The recent report on community nursing released at RCN Congress highlights the pressure that community nursing is currently under.
Falling district nurse numbers, social care cuts, and an ever growing number of increasingly complex patients. It’s a frightening mix and with a significant number of district nurses set to retire in the coming decade, it’s hard to see that others will be rushing to step into their shoes.

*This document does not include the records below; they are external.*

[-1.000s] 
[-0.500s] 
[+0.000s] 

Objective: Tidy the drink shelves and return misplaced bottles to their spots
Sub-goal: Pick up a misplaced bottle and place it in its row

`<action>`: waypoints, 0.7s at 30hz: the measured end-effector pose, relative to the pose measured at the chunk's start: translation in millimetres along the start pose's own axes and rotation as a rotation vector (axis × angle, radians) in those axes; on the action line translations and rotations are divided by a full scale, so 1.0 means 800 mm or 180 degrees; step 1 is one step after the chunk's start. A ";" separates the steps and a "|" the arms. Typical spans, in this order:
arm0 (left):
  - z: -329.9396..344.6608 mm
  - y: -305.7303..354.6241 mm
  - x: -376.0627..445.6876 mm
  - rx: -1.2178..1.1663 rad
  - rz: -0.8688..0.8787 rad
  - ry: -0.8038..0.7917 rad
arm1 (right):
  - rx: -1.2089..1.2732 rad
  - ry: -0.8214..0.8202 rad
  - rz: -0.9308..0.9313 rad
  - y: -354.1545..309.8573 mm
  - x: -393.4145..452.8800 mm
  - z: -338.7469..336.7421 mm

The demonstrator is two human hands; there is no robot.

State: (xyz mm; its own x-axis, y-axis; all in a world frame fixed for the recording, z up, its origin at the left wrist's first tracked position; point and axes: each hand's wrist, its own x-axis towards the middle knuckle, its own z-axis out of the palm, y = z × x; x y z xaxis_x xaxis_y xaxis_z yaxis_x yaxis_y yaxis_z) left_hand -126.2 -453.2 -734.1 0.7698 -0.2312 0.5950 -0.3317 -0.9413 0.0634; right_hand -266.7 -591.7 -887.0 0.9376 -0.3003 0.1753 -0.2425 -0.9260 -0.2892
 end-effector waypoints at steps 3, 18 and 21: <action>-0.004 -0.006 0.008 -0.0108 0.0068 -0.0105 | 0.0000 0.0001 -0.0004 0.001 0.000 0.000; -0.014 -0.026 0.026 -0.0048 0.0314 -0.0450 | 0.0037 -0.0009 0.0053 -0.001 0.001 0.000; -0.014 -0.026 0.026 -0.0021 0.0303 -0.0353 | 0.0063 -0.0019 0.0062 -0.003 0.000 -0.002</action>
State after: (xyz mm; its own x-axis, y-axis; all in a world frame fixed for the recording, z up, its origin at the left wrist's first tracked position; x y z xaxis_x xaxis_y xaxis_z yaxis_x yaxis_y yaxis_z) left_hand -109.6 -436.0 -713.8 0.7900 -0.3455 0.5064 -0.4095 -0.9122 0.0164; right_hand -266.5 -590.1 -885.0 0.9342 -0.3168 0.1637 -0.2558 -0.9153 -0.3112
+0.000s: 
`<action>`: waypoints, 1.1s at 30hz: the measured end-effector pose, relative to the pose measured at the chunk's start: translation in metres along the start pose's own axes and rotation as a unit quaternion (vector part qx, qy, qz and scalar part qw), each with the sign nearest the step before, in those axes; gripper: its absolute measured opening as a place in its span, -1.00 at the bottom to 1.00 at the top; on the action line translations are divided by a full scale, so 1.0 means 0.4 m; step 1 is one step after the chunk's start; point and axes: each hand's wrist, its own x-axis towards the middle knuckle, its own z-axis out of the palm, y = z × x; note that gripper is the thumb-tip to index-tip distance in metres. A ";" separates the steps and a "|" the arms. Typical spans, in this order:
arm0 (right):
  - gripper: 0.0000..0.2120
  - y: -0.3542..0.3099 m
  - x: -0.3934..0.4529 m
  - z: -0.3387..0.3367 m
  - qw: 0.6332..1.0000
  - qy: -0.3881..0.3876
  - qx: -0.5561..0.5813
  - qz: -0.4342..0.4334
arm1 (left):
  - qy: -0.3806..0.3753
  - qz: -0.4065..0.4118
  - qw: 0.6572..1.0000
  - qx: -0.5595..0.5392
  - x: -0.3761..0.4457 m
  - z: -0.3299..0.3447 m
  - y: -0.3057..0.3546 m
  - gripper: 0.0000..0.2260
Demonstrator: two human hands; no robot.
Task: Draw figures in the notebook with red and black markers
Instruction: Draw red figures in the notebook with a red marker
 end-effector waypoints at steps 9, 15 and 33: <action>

It’s already a tough job without all the increasing pressure currently being loaded on. Working in a ‘hospital without walls’ is a challenging role. Making decisions about frail and elderly patients with multiple co-morbidities in their own home takes skill and training. There is no second opinion readily at hand – you are on your own with limited resources. While nursing support workers do a great job in working alongside registered nurses in the community, the complexity of the work means that the ratio of registered nurses and support workers must not swing too far in the wrong direction.
The push to increase the numbers of health visitors is welcome. However this campaign is more likely to recruit from the community nurse workforce as those already working in the community are more likely to apply. For those working in hospitals, it can be a leap of faith to take that step to work outside the hospital environment that they are used to.
Also the increase in health visitor numbers must not be used as a panacea for the fall in district nursing numbers. I was struck by how Andrew Lansley answered a question about declining nos of district nurses at RCN Congress by talking about the increasing number of HVs. A good initiative but it’s not the same thing.
The RCN report makes clear for the urgent need for more district nurse numbers and support for this crucial arm of the profession. Lack of support and care of patients in the community will inevitably lead to more hospital admissions. It feels like we are just going around in circles. Policy makers need to wake up to the fact that all the money comes out of the same pot so cuts in the community will lead to increased costs in hospitals.